#### [Dataset content]
::::
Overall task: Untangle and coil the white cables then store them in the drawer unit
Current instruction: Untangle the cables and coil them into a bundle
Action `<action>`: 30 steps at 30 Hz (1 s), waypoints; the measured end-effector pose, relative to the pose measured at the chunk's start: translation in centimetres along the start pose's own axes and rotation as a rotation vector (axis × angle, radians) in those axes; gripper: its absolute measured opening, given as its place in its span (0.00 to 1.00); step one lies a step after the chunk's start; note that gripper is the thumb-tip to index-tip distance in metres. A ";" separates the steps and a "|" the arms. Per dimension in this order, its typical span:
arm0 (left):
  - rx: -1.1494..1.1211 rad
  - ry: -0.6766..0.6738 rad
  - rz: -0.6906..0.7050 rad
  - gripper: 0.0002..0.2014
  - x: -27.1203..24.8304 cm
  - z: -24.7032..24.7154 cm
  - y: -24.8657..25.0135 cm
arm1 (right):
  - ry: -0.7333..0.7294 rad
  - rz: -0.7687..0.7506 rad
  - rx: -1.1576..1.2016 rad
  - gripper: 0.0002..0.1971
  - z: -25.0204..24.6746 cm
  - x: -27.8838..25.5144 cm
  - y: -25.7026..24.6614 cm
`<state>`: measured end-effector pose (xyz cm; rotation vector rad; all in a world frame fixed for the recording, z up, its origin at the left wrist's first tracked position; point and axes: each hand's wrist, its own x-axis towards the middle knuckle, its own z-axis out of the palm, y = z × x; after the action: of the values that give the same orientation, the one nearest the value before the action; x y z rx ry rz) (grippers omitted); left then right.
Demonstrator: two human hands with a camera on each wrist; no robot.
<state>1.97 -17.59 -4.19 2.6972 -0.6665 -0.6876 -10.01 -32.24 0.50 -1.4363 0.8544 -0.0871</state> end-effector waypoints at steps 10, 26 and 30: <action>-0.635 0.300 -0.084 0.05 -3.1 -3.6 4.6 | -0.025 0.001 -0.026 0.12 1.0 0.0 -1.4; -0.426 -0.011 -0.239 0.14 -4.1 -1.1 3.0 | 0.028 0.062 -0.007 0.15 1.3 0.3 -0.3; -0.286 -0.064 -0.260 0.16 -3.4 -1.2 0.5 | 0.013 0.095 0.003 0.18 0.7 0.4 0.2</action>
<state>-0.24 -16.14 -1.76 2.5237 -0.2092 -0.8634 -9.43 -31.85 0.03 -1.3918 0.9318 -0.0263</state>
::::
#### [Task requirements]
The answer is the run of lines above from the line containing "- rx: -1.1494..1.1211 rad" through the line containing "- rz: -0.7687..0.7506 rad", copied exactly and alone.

#### [Answer box]
  - rx: -1.1494..1.1211 rad
  - ry: -0.6766..0.6738 rad
  - rz: -0.6906..0.7050 rad
  - gripper: 0.0002..0.2014
  - x: -27.1203..24.8304 cm
  - z: -24.7032..24.7154 cm
  - y: -24.8657..25.0135 cm
arm1 (right):
  - ry: -0.7333..0.7294 rad
  - rz: -0.7687..0.7506 rad

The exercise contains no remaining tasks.